*PROBLEM TO WORK ON*: Write the listing out again, exactly as it appears.

BEGIN

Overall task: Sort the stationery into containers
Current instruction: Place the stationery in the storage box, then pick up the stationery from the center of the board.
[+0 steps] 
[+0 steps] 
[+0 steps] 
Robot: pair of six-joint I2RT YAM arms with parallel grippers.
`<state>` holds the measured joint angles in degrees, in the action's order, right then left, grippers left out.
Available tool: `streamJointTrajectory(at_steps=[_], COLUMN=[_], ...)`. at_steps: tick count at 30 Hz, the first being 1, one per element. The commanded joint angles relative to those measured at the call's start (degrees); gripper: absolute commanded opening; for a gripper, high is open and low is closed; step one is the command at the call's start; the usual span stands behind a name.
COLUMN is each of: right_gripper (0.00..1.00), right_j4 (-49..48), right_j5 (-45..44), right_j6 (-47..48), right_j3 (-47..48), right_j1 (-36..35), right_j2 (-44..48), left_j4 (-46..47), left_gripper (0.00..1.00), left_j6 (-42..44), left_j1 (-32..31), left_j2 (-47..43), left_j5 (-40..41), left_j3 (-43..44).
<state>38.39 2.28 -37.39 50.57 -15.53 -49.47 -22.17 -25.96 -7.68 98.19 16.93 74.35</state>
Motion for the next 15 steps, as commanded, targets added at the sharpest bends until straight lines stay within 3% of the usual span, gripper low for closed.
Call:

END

*SOLUTION*:
Overall task: Sort the stationery into containers
Current instruction: Place the stationery in the storage box, then pick up the stationery from the center of the board.
[+0 steps] 
[+0 steps] 
[+0 steps] 
Robot: pair of six-joint I2RT YAM arms with parallel grippers.
`<state>` holds the measured joint angles in degrees, in the action's order, right then left, grippers left out.
Available tool: `streamJointTrajectory(at_steps=[_], COLUMN=[_], ...)`. at_steps: tick count at 30 Hz, the first being 1, one per element. The commanded joint angles relative to those measured at the call's start (degrees); gripper: absolute commanded opening; for a gripper, high is open and low is closed; step one is the command at the call's start; the usual span stands behind a name.
COLUMN is each of: right_gripper (0.00..1.00), right_j4 (-49..48), right_j5 (-45..44), right_j6 (-47..48), right_j3 (-47..48), right_j1 (-36..35), right_j2 (-44..48), left_j4 (-46..47), left_gripper (0.00..1.00), left_j6 (-42..44), left_j1 (-32..31), left_j2 (-47..43), left_j5 (-40..41), left_j3 (-43..44).
<state>38.39 2.28 -37.39 50.57 -15.53 -49.47 -22.17 -25.96 -7.68 98.19 16.93 74.35</state>
Motion for the next 15 steps, as commanded, targets added at the sharpest bends until straight lines stay within 3% of the usual span, gripper low for closed.
Call:

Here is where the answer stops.